In addition, the quantum dot manufacturing apparatus according to the present invention may further include a measuring means for measuring the light emission characteristics (ie, half-width and symmetry of the photoluminescence graph), for example, as shown in Figure 1, The first detector 16 may be connected to the et-taylor reactor 11, and the second detector 25 may be connected to the second Kuet-taylor reactor 21. It is possible to continuously perform quality control (QC) during continuous synthesis of quantum dots by the quantum dot manufacturing apparatus according to the present invention by measuring the emission characteristics by the detector, and the intermediate result of the emission characteristics by the detector If the measurement is difficult, a problem arises that the damaged material is synthesized and the production cost is increased.

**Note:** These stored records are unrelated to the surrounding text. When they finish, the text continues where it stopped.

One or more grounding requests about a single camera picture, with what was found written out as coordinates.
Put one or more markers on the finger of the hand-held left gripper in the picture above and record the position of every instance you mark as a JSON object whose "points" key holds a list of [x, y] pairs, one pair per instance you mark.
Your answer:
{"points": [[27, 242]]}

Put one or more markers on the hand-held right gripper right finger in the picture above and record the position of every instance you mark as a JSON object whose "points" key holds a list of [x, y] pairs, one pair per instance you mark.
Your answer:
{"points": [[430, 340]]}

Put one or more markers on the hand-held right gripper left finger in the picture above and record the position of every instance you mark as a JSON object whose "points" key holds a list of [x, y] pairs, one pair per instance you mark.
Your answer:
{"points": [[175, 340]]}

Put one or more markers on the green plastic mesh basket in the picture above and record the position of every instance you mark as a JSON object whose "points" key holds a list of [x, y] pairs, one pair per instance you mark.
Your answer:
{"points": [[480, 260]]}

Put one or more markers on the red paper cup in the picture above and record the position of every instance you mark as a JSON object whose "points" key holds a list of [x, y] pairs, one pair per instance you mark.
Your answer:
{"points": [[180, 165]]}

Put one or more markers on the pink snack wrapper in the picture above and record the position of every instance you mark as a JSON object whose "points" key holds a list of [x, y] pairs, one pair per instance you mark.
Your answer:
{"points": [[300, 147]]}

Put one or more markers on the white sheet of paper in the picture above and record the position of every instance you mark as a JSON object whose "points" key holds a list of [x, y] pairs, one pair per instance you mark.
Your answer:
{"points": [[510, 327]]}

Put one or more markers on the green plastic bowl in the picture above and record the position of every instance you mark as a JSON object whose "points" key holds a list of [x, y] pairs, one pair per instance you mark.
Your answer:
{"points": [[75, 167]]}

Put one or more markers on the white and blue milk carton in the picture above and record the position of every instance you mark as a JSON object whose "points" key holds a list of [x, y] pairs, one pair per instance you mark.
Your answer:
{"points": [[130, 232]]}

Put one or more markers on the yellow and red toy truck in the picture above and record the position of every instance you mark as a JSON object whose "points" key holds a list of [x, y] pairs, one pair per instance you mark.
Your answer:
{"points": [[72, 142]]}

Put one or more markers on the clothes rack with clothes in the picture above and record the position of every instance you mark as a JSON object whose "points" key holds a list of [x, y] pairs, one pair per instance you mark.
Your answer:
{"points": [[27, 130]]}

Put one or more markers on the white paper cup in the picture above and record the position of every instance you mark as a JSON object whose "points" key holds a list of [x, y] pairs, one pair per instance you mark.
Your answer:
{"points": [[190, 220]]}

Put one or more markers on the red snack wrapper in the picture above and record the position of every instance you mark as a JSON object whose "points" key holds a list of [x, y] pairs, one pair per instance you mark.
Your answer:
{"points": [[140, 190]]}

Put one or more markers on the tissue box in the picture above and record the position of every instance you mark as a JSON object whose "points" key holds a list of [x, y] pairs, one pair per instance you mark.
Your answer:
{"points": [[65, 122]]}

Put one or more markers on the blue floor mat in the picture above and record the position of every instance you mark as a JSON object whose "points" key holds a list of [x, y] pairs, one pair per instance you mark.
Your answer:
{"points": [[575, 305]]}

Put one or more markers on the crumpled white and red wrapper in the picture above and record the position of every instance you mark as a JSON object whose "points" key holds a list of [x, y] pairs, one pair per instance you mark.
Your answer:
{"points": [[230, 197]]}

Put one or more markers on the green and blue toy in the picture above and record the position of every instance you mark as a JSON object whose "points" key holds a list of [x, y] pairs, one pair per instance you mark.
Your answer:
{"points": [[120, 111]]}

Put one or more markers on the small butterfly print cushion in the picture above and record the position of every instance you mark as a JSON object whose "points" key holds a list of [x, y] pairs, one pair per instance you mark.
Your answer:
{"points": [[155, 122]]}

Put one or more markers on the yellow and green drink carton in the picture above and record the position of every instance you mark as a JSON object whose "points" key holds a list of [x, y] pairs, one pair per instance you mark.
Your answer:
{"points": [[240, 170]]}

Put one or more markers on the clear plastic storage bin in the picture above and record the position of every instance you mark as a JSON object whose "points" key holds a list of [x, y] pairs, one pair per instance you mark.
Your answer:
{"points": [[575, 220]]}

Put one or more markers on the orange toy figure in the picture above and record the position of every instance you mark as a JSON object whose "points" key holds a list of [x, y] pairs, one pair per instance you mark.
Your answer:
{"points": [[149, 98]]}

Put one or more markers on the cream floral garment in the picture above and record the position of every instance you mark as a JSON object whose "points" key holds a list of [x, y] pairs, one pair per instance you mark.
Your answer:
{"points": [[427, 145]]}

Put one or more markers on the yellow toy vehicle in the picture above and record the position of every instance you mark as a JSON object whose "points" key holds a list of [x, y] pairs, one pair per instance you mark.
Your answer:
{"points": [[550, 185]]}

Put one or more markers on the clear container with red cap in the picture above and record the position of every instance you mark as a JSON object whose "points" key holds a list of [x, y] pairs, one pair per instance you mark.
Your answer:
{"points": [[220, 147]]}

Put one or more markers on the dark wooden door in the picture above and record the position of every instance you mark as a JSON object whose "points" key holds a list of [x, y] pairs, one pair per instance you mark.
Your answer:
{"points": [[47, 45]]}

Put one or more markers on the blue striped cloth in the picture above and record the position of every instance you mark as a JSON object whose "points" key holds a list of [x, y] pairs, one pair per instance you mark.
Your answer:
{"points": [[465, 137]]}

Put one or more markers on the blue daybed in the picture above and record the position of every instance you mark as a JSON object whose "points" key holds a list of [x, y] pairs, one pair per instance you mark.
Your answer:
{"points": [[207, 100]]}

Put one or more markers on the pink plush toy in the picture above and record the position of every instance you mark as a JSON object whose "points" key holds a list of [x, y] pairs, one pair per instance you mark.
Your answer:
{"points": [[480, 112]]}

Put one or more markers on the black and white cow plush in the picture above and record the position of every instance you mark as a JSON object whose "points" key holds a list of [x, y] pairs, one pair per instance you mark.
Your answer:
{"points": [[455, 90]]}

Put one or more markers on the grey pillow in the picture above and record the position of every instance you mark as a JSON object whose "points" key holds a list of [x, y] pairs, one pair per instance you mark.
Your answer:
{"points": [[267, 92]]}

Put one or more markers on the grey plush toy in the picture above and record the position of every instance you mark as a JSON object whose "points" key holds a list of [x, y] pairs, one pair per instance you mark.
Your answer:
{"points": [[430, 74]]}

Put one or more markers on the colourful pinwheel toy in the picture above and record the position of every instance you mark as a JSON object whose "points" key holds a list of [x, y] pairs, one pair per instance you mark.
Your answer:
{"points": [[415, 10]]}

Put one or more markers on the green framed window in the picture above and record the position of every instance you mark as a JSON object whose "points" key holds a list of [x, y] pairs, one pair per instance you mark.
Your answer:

Easily measurable physical properties were connected to the reactor outlet by mounting a flow cell on the photoluminescence measuring device with half width and wavelength.

In Figure 1, identification number 24 is a recovery container for recovering the quantum dot obtained in the quantum dot manufacturing apparatus according to the present invention. In addition, in Fig. 1, identification symbols M1 and M2 each represent a temperature sensor.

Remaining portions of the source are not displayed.